## Assignment:
Everything in the data below is left aside except the lines from the one containing "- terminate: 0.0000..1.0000" through the one containing "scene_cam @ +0"; repeat those exactly.

## Supplied data:

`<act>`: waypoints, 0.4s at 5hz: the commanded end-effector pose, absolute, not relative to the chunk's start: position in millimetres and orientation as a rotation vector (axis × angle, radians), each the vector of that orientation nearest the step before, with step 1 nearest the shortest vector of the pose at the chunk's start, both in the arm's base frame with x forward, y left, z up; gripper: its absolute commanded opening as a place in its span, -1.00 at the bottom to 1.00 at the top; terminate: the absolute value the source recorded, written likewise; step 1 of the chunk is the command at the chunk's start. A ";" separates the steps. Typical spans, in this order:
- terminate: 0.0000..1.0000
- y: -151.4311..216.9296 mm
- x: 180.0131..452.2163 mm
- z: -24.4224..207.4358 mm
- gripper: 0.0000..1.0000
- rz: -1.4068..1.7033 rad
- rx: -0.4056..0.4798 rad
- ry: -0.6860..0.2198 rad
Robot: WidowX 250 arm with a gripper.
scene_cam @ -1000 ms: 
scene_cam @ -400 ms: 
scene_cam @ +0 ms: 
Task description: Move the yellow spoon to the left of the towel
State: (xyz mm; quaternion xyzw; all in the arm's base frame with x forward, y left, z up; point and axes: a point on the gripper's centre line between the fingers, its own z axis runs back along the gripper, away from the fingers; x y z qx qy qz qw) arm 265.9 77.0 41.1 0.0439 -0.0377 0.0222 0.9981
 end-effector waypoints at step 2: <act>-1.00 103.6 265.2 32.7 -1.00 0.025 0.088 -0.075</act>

## Output of the task:
- terminate: 0.0000..1.0000
- y: -151.4311..216.9296 mm
- x: 180.0131..452.2163 mm
- z: -24.4224..207.4358 mm
- gripper: 0.0000..1.0000
- rz: -1.4068..1.7033 rad
- rx: -0.4056..0.4798 rad
- ry: -0.6860..0.2198 rad
Robot: WidowX 250 arm with a gripper.
scene_cam @ -1000 ms: 
scene_cam @ -400 ms: 
scene_cam @ +0 ms: 

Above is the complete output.